> INSTRUCTIONS TO FOLLOW: Could you please return each line of the data that has the word "frame"?

> TASK INPUT:
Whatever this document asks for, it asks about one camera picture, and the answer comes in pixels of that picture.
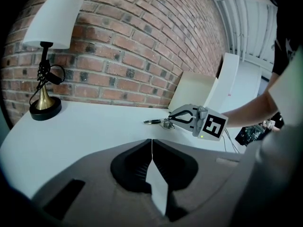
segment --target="table lamp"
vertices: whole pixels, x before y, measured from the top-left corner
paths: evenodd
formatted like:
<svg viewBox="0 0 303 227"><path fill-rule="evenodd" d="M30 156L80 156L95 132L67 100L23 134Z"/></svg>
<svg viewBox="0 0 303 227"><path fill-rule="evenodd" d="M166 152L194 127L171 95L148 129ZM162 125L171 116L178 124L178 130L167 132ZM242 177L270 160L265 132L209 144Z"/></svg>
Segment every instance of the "table lamp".
<svg viewBox="0 0 303 227"><path fill-rule="evenodd" d="M46 59L48 48L69 49L71 44L71 34L81 8L83 0L47 0L37 12L27 33L23 44L32 47L42 47L42 58L37 72L39 81L36 92L29 100L29 111L34 120L42 121L53 118L61 110L61 100L54 96L49 96L45 84L52 82L59 85L63 78L50 72L51 65ZM32 98L40 91L38 100L31 103Z"/></svg>

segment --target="brass lamp base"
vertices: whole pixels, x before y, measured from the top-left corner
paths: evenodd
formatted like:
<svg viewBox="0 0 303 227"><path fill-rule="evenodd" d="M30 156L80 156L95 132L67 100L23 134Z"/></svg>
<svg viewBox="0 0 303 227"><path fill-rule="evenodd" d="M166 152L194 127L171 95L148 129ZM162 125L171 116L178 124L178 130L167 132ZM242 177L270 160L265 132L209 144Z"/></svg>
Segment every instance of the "brass lamp base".
<svg viewBox="0 0 303 227"><path fill-rule="evenodd" d="M30 106L29 112L34 120L43 121L55 117L61 110L61 100L49 96L45 85L40 89L40 97Z"/></svg>

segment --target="person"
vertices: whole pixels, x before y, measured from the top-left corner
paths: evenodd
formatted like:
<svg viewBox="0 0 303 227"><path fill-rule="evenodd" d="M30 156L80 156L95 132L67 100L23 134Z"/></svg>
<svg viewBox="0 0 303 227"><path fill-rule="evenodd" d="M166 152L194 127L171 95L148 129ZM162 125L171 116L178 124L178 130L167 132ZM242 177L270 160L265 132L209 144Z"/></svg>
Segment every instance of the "person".
<svg viewBox="0 0 303 227"><path fill-rule="evenodd" d="M274 116L278 108L268 90L276 82L302 44L301 0L271 0L278 6L275 40L275 62L272 76L264 93L244 106L223 113L227 127L246 127Z"/></svg>

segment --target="brick wall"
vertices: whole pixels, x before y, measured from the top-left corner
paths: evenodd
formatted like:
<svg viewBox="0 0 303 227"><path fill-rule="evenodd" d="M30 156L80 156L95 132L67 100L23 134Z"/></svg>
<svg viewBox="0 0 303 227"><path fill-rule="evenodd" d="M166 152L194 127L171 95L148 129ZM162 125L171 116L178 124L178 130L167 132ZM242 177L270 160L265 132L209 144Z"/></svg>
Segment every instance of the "brick wall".
<svg viewBox="0 0 303 227"><path fill-rule="evenodd" d="M7 38L1 88L13 123L37 85L41 50L21 41L45 1L30 0ZM70 49L48 53L66 81L47 89L63 100L166 108L182 71L214 76L226 46L212 0L85 0Z"/></svg>

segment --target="wire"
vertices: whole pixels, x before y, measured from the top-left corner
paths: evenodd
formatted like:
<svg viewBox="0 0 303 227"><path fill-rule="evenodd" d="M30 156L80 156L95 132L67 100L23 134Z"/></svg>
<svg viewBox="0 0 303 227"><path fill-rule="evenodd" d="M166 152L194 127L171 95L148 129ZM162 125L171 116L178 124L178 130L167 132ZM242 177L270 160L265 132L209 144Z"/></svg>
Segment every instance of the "wire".
<svg viewBox="0 0 303 227"><path fill-rule="evenodd" d="M222 137L223 137L223 140L224 140L224 148L225 148L225 152L227 152L227 151L226 151L225 138L224 138L224 136L223 136L223 135L222 135Z"/></svg>
<svg viewBox="0 0 303 227"><path fill-rule="evenodd" d="M62 69L63 71L63 79L61 80L60 83L64 82L65 80L65 70L62 66L60 65L52 65L50 66L49 64L49 60L45 61L45 62L41 62L39 64L39 69L38 69L38 73L37 73L37 81L39 81L37 87L36 87L36 92L34 92L34 94L30 97L29 99L29 105L31 106L31 101L33 99L33 97L37 94L37 92L39 92L39 90L48 82L47 76L49 73L51 73L51 68L53 66L58 66Z"/></svg>
<svg viewBox="0 0 303 227"><path fill-rule="evenodd" d="M229 140L231 141L231 143L232 143L232 147L233 147L233 150L235 151L235 153L240 153L239 151L238 151L238 149L235 147L235 145L234 145L234 143L233 143L233 141L232 141L232 139L231 139L231 136L229 135L229 132L227 131L227 129L225 129L225 132L226 132L226 135L227 135L227 137L229 138Z"/></svg>

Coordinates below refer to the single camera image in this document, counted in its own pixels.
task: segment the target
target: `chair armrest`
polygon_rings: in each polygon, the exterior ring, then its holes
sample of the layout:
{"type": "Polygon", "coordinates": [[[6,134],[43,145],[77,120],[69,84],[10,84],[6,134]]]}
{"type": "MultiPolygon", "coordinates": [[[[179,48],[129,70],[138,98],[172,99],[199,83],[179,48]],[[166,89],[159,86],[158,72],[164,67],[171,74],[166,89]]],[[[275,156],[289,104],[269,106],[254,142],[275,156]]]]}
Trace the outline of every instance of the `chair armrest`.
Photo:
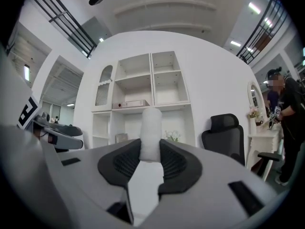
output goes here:
{"type": "Polygon", "coordinates": [[[279,154],[274,153],[266,153],[262,152],[257,155],[259,158],[267,159],[267,160],[273,160],[273,161],[280,161],[282,159],[282,156],[279,154]]]}

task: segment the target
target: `black pants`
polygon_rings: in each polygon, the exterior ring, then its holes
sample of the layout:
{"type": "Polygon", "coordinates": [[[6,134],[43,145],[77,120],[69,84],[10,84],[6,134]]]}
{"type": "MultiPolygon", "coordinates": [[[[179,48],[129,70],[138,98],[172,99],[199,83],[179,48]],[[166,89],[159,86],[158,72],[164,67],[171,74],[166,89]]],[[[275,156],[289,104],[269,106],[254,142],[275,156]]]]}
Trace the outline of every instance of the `black pants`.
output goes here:
{"type": "Polygon", "coordinates": [[[292,175],[295,167],[297,154],[300,151],[302,144],[301,140],[295,140],[288,129],[283,126],[284,131],[284,149],[285,149],[285,164],[282,166],[281,182],[287,182],[292,175]]]}

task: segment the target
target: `black office chair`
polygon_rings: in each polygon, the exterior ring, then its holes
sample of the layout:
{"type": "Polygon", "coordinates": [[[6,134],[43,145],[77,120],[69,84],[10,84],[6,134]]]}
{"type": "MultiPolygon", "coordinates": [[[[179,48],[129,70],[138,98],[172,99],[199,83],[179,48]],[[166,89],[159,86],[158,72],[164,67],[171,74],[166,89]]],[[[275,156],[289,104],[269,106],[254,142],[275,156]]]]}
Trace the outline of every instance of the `black office chair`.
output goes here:
{"type": "MultiPolygon", "coordinates": [[[[244,130],[237,117],[234,114],[221,114],[212,116],[211,121],[211,129],[201,135],[204,148],[229,156],[244,166],[244,130]]],[[[263,159],[258,176],[263,175],[269,160],[281,160],[281,155],[273,153],[259,153],[258,157],[263,159]]]]}

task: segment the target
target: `paper towel roll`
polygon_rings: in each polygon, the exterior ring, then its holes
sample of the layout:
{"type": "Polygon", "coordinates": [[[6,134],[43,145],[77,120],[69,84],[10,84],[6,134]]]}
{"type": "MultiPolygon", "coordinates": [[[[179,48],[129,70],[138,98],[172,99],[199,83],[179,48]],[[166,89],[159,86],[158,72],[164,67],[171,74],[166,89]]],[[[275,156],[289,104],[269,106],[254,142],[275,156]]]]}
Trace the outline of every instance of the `paper towel roll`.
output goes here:
{"type": "Polygon", "coordinates": [[[159,109],[148,108],[142,114],[140,160],[160,162],[159,142],[162,137],[162,113],[159,109]]]}

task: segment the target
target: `railing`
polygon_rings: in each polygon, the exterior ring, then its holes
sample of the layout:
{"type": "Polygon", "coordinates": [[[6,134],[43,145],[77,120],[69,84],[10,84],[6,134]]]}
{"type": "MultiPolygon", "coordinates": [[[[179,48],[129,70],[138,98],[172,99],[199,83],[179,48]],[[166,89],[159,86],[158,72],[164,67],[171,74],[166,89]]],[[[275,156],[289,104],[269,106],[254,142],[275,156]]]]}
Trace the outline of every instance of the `railing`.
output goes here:
{"type": "Polygon", "coordinates": [[[251,63],[281,28],[287,15],[279,0],[269,0],[256,28],[236,56],[246,64],[251,63]]]}
{"type": "Polygon", "coordinates": [[[34,0],[49,16],[50,23],[66,37],[69,37],[82,53],[89,58],[97,44],[76,21],[60,0],[34,0]]]}

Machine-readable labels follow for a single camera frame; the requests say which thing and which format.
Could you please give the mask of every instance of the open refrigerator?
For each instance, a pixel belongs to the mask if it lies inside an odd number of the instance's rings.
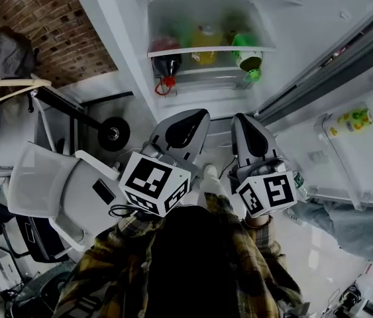
[[[359,209],[373,205],[373,123],[367,131],[336,139],[327,138],[316,124],[325,113],[355,105],[369,108],[373,116],[373,84],[367,83],[371,88],[366,86],[364,93],[354,88],[356,92],[348,94],[353,89],[349,85],[339,94],[331,93],[373,66],[373,0],[80,2],[123,83],[156,123],[181,111],[205,108],[215,124],[210,132],[217,129],[209,133],[211,142],[217,143],[218,136],[220,142],[229,137],[233,115],[253,115],[277,136],[286,158],[309,182],[310,195],[348,201]],[[214,46],[197,48],[197,25],[216,23],[223,29],[223,20],[232,12],[246,20],[256,42],[239,48],[223,36]],[[176,47],[154,46],[168,35],[177,37]],[[233,50],[262,53],[258,81],[244,83]],[[199,65],[193,60],[196,52],[214,52],[217,58]],[[152,59],[171,54],[182,56],[176,88],[158,95],[154,88],[160,76]],[[361,67],[349,72],[356,65]],[[329,100],[320,105],[326,96]],[[309,105],[317,106],[308,111]],[[298,113],[299,120],[289,120]]]

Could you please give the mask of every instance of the wheel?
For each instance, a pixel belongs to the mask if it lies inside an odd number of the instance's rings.
[[[108,118],[98,131],[98,143],[104,150],[115,152],[126,146],[131,128],[123,118]]]

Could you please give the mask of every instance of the plaid shirt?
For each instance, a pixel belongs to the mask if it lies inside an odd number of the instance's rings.
[[[241,318],[279,317],[301,305],[274,240],[272,218],[257,229],[241,223],[226,197],[206,193],[208,210],[231,232],[228,259],[236,276]],[[54,317],[144,318],[152,244],[165,219],[121,219],[86,251],[64,289]]]

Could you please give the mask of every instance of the refrigerator door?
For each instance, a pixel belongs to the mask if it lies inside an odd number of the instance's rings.
[[[326,67],[327,79],[306,89],[308,79],[257,119],[310,196],[364,209],[373,207],[373,34],[356,45]]]

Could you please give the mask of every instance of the chair backrest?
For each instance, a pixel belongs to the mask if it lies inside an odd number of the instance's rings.
[[[8,210],[28,217],[56,217],[62,190],[78,161],[26,143],[11,174]]]

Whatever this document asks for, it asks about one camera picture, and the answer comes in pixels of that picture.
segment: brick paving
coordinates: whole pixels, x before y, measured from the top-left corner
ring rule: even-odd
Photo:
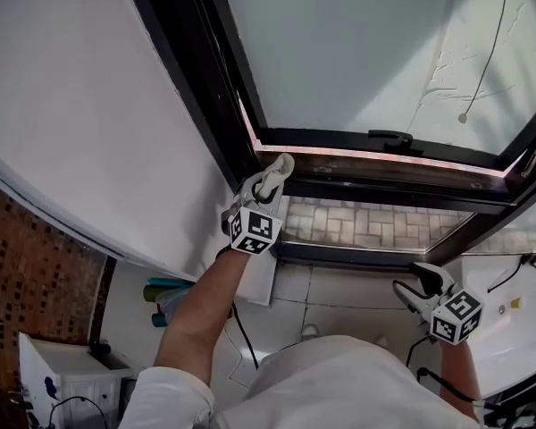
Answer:
[[[292,197],[284,239],[423,251],[470,215],[414,206]]]

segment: black window frame
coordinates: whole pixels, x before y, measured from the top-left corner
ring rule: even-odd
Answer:
[[[265,145],[331,147],[400,156],[420,156],[437,161],[504,171],[536,141],[536,113],[499,155],[419,139],[413,139],[410,148],[397,148],[392,139],[378,138],[372,136],[371,132],[271,128],[264,117],[260,97],[228,0],[203,0],[203,6],[211,19],[214,31],[221,34],[218,36],[219,46],[225,55],[230,57],[227,69],[238,89],[250,124],[256,137]]]
[[[207,11],[210,0],[133,1],[197,129],[226,181],[236,191],[244,179],[261,169],[261,165],[239,108],[239,100],[244,106],[250,105],[250,97],[242,94],[245,81],[232,74],[237,59],[231,51],[222,48],[228,41],[226,34],[218,30],[219,15]],[[418,184],[413,176],[401,181],[395,189],[389,180],[369,182],[318,173],[295,173],[285,185],[285,195],[474,212],[426,252],[289,242],[279,243],[273,252],[285,262],[401,272],[406,271],[411,262],[447,263],[536,202],[536,165],[529,176],[523,176],[536,148],[536,115],[534,118],[532,129],[527,125],[522,132],[525,133],[524,143],[517,142],[521,146],[516,151],[509,149],[514,151],[515,157],[522,156],[504,179],[501,193],[435,187],[428,182]]]

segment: fiducial marker cube
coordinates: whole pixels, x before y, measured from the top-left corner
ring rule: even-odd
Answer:
[[[431,335],[458,345],[481,323],[482,307],[471,290],[462,289],[431,312]]]
[[[259,255],[278,239],[282,220],[242,206],[230,221],[230,245]]]

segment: window pane
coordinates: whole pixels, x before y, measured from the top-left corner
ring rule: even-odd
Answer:
[[[536,203],[504,229],[469,250],[469,254],[530,253],[533,251],[536,251]]]
[[[414,206],[292,197],[284,241],[400,251],[425,251],[471,213]]]
[[[268,127],[499,154],[536,112],[536,0],[228,0]]]

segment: white floor tile
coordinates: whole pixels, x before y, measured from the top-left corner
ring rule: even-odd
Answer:
[[[260,307],[237,302],[237,309],[259,363],[266,356],[299,342],[306,310],[304,303],[275,299],[271,307]],[[231,378],[249,387],[256,378],[256,370],[246,341],[235,319],[230,319],[225,330],[242,355],[242,361]]]
[[[315,324],[323,335],[349,335],[374,341],[387,337],[388,350],[405,363],[409,347],[421,338],[418,315],[407,310],[324,307],[308,305],[305,324]]]
[[[306,302],[311,274],[312,267],[307,265],[278,265],[272,296],[277,299]]]
[[[406,308],[393,292],[394,279],[413,287],[416,285],[416,280],[405,273],[370,273],[315,267],[307,303],[335,307]]]

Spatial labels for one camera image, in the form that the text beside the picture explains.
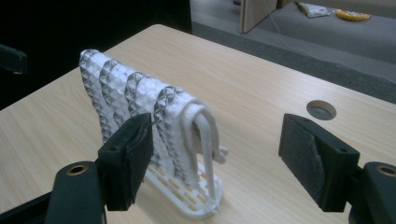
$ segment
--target white 3d printed object
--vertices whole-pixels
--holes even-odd
[[[86,92],[96,109],[104,142],[125,120],[151,113],[154,155],[146,178],[184,214],[208,217],[219,212],[221,181],[212,160],[225,162],[219,132],[208,108],[181,88],[135,71],[88,49],[79,62]],[[197,162],[197,153],[205,165]]]

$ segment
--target circular hole
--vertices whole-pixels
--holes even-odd
[[[306,105],[306,110],[315,119],[329,120],[334,119],[337,115],[337,111],[331,104],[316,100],[311,101]]]
[[[390,175],[396,177],[396,170],[392,167],[377,166],[376,169],[379,171],[379,173],[382,173],[383,175]]]
[[[88,170],[86,165],[76,165],[67,171],[68,175],[80,175]]]

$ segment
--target yellow object
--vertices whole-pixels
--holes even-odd
[[[335,10],[335,15],[337,17],[346,20],[346,21],[365,21],[370,19],[371,15],[359,13],[359,12],[352,12],[352,11],[344,11],[341,9]]]

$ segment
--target dark background
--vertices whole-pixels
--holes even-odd
[[[190,1],[1,1],[0,44],[26,53],[28,74],[0,71],[0,109],[153,24],[191,33]]]

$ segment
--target table surface
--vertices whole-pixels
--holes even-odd
[[[129,211],[106,212],[108,223],[347,223],[349,206],[322,213],[278,157],[285,113],[356,148],[360,166],[396,163],[396,105],[161,25],[106,54],[206,102],[230,149],[227,162],[214,165],[224,185],[220,214],[185,217],[145,183]],[[312,118],[313,100],[333,105],[336,117]],[[67,164],[94,161],[101,132],[79,69],[0,111],[0,142],[0,213],[51,191]]]

> WRITTEN ANSWER:
Machine-readable labels follow for a single camera frame; the requests say which thing and which format.
segment: black window frame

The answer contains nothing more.